_Problem description:_
Could the data below be copied exactly, minus the pictures?

_Source data:_
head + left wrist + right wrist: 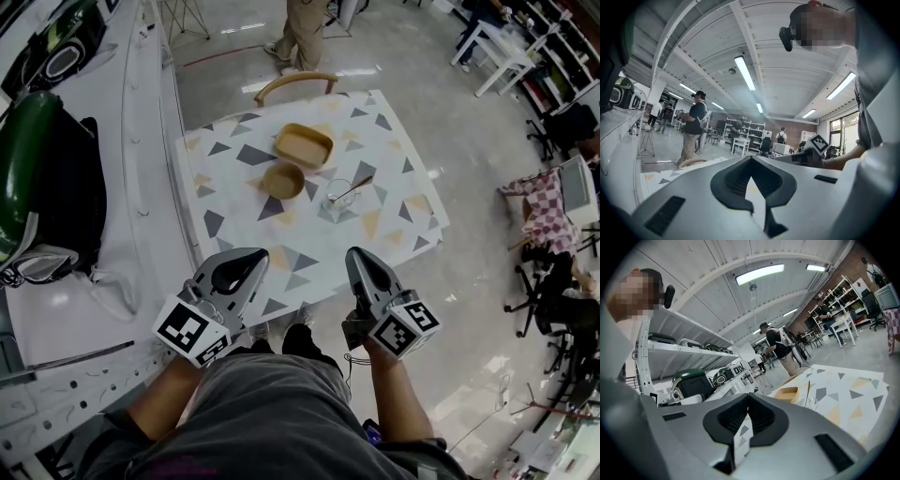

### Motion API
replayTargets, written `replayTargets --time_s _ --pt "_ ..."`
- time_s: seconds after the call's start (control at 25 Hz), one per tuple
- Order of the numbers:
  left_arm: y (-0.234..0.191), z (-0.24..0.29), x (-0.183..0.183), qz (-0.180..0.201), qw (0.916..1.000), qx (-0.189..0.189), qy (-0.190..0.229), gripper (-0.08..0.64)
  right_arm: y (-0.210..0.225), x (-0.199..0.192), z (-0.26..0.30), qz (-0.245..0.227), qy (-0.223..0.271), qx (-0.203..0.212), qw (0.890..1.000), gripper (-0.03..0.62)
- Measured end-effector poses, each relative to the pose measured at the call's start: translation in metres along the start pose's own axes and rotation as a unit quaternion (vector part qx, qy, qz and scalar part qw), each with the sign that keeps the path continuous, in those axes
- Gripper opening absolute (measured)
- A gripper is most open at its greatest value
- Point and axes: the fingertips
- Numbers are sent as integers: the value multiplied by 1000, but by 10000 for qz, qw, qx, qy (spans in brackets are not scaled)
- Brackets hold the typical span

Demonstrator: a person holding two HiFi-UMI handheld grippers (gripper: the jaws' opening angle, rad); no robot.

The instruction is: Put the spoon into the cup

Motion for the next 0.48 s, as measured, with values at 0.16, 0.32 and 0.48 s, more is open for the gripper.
replayTargets --time_s 0.16,0.32,0.48 --pt "0 4 0 3 10000 -17 -9 14 3 -1 0 -5 -24 -6 10000 20" --pt "0 6 -1 -9 10000 -30 -18 14 3 1 2 -62 -51 7 10000 20" --pt "-2 7 -1 -15 10000 -39 -5 14 3 0 5 -79 -83 11 9999 20"
Point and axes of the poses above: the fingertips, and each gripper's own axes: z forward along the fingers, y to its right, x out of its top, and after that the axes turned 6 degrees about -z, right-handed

_Response to this task:_
head + left wrist + right wrist: 

### Motion API
replayTargets, written `replayTargets --time_s _ --pt "_ ..."`
- time_s: seconds after the call's start (control at 25 Hz), one per tuple
- Order of the numbers:
  left_arm: y (-0.234..0.191), z (-0.24..0.29), x (-0.183..0.183), qz (-0.180..0.201), qw (0.916..1.000), qx (-0.189..0.189), qy (-0.190..0.229), gripper (-0.08..0.64)
  right_arm: y (-0.210..0.225), x (-0.199..0.192), z (-0.26..0.30), qz (-0.245..0.227), qy (-0.223..0.271), qx (-0.203..0.212), qw (0.890..1.000), gripper (-0.03..0.62)
- Measured end-effector poses, each relative to the pose measured at the call's start: translation in metres along the start pose's own axes and rotation as a unit quaternion (vector part qx, qy, qz and scalar part qw), each with the sign that keeps the path continuous, in those axes
- Gripper opening absolute (measured)
- A gripper is most open at its greatest value
- Point and axes: the fingertips
- Numbers are sent as integers: the value multiplied by 1000, but by 10000 for qz, qw, qx, qy (spans in brackets are not scaled)
- Brackets hold the typical span

Demonstrator: a person holding two HiFi-UMI handheld grippers (gripper: the jaws' opening angle, rad); no robot.

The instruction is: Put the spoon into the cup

Motion for the next 0.48 s, as measured, with values at 0.16, 0.32 and 0.48 s, more is open for the gripper.
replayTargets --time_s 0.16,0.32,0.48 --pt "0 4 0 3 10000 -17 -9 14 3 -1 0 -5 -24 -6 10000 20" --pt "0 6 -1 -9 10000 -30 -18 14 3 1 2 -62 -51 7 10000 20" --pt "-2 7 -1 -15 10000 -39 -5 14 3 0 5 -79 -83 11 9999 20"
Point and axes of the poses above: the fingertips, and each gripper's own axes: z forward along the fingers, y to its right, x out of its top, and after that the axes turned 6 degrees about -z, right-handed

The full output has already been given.